The gift we receive on the inner journey is the knowledge that ours is not the only act in town. Not only are there other acts out there, but some of them are even better than ours, at least occasionally! We learn that we need not carry the whole load but can share it with others, liberating us and empowering them. We learn that sometimes we are free to lay the load down altogether. The great community asks us to do only what we are able and trust the rest to other hands.”

I wasn’t the only act in town. I wasn’t the only one with identity crippling scars. I wasn’t the only one nostalgic for a sense that I was moving to who God called me to be. And, yes, absolutely “other acts out there are better than mine”. A-effing-men. Kailey’s act is. So many of my friends' acts are. And that selfless idea of letting go of my act to support others is oddly so relieving. That’s an idea that can heal. From experience, that’s an idea that can soften your heart, an idea that can take you back to church, an idea that will allow you to care for your health again, and ultimately, an idea that will allow you vulnerability again. Whether you're one of my Christian friends or secular friends, I don't think there's an argument that life becomes better when it's not completely about you.

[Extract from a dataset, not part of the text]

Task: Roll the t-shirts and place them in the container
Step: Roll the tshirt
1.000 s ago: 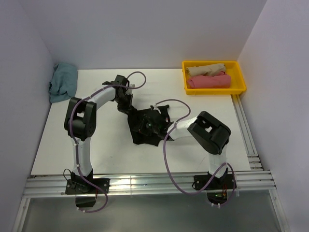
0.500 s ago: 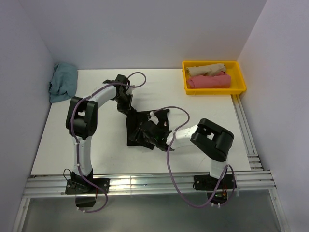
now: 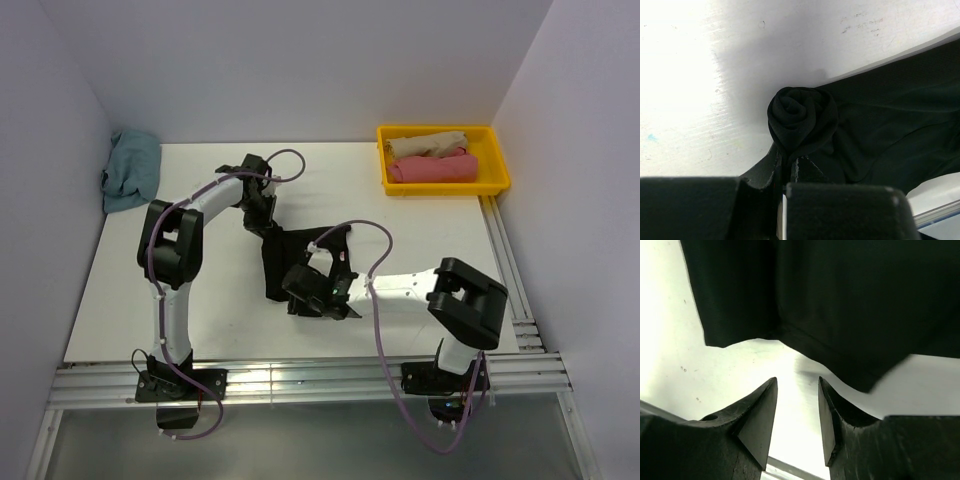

As I mentioned before, this book (LET YOUR LIFE SPEAK) gave me back my nostalgia, and thus, gave me back a longing for vulnerability, a hope outside of my career, and a faith and confidence in myself I hadn’t felt in years. While I’m still very much on the road-to-recovery in terms of my confidence and correctly finding/placing my identity fully in Christ and not things or my career (let’s be real, that’ll be a life-long road), all my recent pondering of nostalgia came full circle this weekend. A pastor from Reality Stockton was preaching at Reality LA and he made this point:

**the sermon audio hasn’t been podcasted yet so forgive me for not quoting directly, but I’ll paraphrase from my notes**

We have a deep desire to cling onto things that will leave us. So much of a desire that we create nostalgia for these things/people/places once they’re no longer with us. Nostalgia is that place we can go for them after they’ve left us. It’s hurtful and beautiful and crazy, but even this thing... even nostalgia, draws us ever closer to God, the only One/thing who remains.

Sorry for the long and winding rant, but the last year and a half of recovering myself has been incredible. I'm still unpacking it and finding new hope, courage, and experiences in this new city I call home with a renewed faith and vigor for life. I just wanted to share my story, an ever changing and ongoing saga/love affair with nostalgia. My hope is that you haven’t lost your sense of nostalgia. But if you do feel like it is indeed lost, might I recommend looking for it with good friends, little sisters, and soulful books.

PS: You can also blog about it. I hear that helps.